Angus Carmichael

Personal information
- Full name: Angus Macdonald Ewing Carmichael
- Date of birth: 12 June 1925
- Place of birth: Fort Rosebery, Northern Rhodesia
- Date of death: 21 March 2013 (aged 87)
- Place of death: Horncastle, England
- Height: 6 ft 2 in (1.88 m)
- Position(s): Left back

Senior career*
- Years: Team / Apps / (Gls)
- 1947–1950: Queen's Park / 42 / (0)

International career
- 1948: Great Britain / 1 / (0)

= Angus Carmichael =

Scottish footballer

Angus Macdonald Ewing Carmichael (12 June 1925 – 21 March 2013) was a Scottish footballer who played as a left back.

==Early and personal life==
Angus Macdonald Ewing Carmichael was born on 12 June 1925.

==Career==
Carmichael represented Great Britain at the 1948 Summer Olympics, making one appearance in the tournament. Carmichael, described as a "tall, brawny left-back", was studying for a degree in veterinary medicine at the time, alongside his football career.
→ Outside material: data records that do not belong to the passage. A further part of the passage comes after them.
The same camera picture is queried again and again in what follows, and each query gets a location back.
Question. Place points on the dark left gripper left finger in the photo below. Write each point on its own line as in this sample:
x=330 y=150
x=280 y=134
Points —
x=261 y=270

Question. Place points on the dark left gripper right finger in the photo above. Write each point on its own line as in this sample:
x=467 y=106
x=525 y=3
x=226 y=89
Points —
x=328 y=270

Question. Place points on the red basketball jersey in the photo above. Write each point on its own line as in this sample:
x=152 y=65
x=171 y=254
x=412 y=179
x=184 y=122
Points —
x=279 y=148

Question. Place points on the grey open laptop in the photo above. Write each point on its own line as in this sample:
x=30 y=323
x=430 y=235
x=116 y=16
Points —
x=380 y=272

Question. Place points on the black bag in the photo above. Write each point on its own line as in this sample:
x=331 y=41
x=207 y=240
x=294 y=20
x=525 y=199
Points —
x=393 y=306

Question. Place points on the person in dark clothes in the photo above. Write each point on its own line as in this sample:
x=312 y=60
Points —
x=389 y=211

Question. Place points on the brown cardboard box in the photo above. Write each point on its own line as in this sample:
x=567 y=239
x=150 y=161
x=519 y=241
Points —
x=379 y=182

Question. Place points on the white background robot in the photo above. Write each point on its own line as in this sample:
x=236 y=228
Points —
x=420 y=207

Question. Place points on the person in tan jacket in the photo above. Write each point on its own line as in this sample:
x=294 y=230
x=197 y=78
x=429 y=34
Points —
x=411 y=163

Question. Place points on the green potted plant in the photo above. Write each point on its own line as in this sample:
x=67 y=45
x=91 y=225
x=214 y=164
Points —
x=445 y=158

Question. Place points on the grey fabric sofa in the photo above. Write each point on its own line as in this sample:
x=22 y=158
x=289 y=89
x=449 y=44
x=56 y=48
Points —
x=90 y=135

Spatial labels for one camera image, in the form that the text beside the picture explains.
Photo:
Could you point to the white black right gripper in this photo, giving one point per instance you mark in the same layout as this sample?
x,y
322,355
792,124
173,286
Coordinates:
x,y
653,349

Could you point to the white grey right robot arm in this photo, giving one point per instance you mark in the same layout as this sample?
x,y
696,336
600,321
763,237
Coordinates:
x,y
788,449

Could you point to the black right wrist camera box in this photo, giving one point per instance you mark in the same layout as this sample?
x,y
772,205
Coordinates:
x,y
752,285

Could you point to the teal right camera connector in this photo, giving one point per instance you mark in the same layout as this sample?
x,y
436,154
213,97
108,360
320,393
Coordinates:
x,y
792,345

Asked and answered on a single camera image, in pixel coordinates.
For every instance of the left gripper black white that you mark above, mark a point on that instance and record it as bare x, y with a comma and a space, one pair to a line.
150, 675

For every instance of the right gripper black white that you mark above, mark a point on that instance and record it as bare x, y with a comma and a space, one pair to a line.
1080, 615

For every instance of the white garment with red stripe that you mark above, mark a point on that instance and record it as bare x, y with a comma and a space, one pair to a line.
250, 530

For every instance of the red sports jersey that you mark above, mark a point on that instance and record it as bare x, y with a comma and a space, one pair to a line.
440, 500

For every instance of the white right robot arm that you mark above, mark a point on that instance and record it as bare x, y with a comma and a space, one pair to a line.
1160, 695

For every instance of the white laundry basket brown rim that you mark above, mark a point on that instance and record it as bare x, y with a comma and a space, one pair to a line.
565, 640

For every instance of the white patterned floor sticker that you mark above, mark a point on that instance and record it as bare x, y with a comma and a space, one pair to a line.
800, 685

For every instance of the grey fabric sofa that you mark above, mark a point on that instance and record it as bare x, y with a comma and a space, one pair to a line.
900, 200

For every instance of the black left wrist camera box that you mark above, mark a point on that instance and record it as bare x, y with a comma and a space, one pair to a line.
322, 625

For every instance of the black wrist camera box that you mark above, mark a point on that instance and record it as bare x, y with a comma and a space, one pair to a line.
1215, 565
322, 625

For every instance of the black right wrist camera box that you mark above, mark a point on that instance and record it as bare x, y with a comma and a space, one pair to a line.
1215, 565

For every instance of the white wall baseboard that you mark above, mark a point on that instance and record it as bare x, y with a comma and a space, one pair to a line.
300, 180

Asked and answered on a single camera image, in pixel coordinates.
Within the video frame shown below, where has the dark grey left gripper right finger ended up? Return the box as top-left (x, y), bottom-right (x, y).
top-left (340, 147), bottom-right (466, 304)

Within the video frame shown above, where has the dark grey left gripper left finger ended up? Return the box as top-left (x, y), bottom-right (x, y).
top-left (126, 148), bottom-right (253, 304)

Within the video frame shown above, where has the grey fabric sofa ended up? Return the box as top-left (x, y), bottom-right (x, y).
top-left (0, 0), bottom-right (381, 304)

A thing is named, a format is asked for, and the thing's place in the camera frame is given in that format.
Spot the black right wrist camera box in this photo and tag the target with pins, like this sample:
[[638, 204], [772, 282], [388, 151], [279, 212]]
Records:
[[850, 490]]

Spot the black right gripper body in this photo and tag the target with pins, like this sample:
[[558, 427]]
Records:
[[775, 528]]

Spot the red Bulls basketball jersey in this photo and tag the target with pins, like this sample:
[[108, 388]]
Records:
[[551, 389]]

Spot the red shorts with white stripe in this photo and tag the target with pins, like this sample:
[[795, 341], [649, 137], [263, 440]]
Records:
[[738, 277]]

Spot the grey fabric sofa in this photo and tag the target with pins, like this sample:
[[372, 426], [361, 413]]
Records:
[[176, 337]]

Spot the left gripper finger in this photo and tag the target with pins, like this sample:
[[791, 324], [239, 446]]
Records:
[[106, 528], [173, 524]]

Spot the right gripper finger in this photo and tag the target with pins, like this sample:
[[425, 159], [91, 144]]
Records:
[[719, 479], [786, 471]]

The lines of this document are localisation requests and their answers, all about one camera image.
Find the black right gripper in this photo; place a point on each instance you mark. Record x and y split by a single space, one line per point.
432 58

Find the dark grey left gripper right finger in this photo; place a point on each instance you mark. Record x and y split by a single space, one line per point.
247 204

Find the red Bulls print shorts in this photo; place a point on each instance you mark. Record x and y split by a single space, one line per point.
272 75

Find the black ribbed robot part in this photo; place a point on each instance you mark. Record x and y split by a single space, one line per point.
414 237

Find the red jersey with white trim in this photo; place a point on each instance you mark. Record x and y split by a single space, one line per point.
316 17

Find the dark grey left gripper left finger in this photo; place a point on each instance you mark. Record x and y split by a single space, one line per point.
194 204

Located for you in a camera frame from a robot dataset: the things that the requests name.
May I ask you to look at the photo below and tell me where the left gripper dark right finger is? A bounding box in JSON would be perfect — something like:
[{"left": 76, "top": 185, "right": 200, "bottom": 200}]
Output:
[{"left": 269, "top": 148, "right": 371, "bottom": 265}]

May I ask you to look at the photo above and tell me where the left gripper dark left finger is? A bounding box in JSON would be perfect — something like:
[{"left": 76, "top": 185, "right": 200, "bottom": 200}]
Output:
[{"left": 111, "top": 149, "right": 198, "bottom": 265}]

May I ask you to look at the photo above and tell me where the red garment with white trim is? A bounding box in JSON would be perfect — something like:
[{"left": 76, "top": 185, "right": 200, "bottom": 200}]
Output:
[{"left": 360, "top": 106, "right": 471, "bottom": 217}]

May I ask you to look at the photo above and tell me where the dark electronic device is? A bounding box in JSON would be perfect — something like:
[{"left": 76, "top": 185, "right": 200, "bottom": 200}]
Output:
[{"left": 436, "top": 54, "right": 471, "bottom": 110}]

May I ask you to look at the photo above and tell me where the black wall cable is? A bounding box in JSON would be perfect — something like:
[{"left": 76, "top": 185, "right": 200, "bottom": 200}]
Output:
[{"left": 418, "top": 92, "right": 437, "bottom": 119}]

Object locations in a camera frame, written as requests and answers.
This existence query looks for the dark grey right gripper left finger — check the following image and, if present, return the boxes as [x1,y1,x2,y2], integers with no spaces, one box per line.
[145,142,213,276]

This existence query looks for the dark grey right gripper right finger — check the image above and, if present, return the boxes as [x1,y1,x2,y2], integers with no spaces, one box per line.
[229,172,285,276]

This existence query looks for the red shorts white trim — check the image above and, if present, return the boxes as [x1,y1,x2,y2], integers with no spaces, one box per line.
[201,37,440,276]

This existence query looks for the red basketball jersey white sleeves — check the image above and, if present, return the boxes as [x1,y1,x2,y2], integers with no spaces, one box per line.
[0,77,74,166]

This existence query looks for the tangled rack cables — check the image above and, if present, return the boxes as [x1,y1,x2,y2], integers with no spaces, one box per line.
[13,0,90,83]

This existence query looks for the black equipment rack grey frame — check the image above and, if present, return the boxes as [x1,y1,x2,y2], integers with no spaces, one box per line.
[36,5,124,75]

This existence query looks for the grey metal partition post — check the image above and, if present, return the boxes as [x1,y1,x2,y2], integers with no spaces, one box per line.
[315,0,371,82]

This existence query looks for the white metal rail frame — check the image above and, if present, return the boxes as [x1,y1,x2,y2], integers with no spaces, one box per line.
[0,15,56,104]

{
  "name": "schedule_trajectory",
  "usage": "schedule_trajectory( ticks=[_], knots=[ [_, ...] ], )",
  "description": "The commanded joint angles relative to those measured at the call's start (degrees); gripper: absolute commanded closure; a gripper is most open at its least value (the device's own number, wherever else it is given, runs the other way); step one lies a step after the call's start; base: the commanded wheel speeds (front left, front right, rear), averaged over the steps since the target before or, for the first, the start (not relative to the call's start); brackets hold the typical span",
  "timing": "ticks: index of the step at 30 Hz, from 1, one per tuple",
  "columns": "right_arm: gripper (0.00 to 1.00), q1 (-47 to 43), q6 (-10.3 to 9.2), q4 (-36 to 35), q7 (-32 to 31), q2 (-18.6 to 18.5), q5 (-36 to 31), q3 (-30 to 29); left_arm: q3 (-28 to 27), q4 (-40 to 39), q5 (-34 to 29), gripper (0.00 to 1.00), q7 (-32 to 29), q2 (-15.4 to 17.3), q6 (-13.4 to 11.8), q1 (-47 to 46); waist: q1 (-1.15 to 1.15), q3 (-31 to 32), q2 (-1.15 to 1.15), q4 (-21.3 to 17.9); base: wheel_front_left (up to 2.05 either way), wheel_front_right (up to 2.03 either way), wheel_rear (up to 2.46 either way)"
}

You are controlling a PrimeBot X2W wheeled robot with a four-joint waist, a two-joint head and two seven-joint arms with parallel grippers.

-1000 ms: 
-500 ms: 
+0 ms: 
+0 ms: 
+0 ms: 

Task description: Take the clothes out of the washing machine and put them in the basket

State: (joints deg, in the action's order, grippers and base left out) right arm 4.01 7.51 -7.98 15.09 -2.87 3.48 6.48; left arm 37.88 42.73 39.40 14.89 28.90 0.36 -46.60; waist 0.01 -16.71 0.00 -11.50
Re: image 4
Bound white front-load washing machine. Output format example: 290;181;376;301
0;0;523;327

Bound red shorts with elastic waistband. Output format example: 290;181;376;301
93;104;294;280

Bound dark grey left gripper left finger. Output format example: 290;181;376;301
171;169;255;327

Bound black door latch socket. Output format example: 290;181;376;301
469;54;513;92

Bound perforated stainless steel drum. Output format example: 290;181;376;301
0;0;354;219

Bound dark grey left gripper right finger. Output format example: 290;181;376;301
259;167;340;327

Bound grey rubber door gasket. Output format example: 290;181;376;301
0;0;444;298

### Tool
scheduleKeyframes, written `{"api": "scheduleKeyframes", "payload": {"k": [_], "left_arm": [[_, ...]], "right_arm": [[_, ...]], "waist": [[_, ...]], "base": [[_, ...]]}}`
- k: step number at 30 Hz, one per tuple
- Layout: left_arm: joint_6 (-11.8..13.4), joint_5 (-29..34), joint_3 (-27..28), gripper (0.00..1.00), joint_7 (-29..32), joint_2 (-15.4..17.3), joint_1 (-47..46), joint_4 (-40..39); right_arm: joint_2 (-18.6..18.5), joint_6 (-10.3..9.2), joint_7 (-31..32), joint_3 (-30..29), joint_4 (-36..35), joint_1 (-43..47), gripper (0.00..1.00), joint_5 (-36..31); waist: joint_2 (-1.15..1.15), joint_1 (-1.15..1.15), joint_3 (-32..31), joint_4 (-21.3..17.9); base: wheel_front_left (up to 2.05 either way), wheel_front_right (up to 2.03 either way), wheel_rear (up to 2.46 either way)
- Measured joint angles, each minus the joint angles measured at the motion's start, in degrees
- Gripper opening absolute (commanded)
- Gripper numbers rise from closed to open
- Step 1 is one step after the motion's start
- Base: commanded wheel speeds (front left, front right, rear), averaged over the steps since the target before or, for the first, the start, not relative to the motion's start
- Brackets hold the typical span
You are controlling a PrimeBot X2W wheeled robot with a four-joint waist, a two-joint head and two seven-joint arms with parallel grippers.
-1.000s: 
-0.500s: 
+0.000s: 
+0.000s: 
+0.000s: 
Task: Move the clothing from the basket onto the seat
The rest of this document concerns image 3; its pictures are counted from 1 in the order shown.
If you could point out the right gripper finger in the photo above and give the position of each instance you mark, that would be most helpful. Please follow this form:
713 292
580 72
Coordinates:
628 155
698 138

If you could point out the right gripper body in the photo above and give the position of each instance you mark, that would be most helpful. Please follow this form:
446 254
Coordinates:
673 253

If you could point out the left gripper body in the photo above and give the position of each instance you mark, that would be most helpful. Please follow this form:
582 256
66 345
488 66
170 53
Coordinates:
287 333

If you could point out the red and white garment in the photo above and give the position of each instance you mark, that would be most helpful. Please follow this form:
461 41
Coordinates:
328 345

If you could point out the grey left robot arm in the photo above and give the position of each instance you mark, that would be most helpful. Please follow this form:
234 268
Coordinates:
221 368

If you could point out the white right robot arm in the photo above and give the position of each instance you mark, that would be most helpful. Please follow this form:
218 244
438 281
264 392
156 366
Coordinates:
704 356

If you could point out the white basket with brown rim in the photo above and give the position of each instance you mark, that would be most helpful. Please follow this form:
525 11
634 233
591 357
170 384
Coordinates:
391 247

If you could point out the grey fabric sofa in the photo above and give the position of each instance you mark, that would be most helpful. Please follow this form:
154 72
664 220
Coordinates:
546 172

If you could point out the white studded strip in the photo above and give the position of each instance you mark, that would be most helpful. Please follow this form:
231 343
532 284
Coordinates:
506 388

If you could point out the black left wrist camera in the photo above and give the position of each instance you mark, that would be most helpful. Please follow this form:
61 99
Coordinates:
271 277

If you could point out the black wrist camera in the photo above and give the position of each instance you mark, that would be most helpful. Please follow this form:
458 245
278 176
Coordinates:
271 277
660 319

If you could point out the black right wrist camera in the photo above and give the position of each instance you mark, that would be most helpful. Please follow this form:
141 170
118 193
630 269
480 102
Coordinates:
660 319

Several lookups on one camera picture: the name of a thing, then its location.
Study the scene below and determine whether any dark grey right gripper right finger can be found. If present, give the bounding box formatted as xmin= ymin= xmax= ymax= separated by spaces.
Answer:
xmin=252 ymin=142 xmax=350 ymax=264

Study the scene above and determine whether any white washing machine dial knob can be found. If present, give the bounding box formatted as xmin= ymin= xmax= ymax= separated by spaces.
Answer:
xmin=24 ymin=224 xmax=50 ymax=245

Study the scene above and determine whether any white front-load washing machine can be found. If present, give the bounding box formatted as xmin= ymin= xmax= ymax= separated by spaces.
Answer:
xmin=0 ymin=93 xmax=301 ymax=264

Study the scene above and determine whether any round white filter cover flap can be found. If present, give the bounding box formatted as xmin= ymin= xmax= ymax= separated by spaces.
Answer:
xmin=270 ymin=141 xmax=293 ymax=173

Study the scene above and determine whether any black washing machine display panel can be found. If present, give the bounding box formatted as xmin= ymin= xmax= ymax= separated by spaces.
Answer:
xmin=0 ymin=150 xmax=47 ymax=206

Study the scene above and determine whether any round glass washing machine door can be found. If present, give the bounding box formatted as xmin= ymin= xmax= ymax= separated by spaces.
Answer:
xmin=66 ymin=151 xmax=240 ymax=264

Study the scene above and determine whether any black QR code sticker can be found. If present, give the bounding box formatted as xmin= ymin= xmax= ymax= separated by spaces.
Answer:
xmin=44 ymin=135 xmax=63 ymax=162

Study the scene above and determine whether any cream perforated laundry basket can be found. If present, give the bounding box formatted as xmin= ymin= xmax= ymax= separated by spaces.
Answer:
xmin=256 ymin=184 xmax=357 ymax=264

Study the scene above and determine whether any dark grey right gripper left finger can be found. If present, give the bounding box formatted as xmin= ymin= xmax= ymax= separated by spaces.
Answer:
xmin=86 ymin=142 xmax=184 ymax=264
Carmichael played club football for Queen's Park, making 42 appearances in the Scottish Football League.

==Later life and death==
After graduating from University, and with his football career over due to injury, Carmichael moved to Horncastle, Lincolnshire in order to become a vet. He died on 21 March 2013, at the age of 87.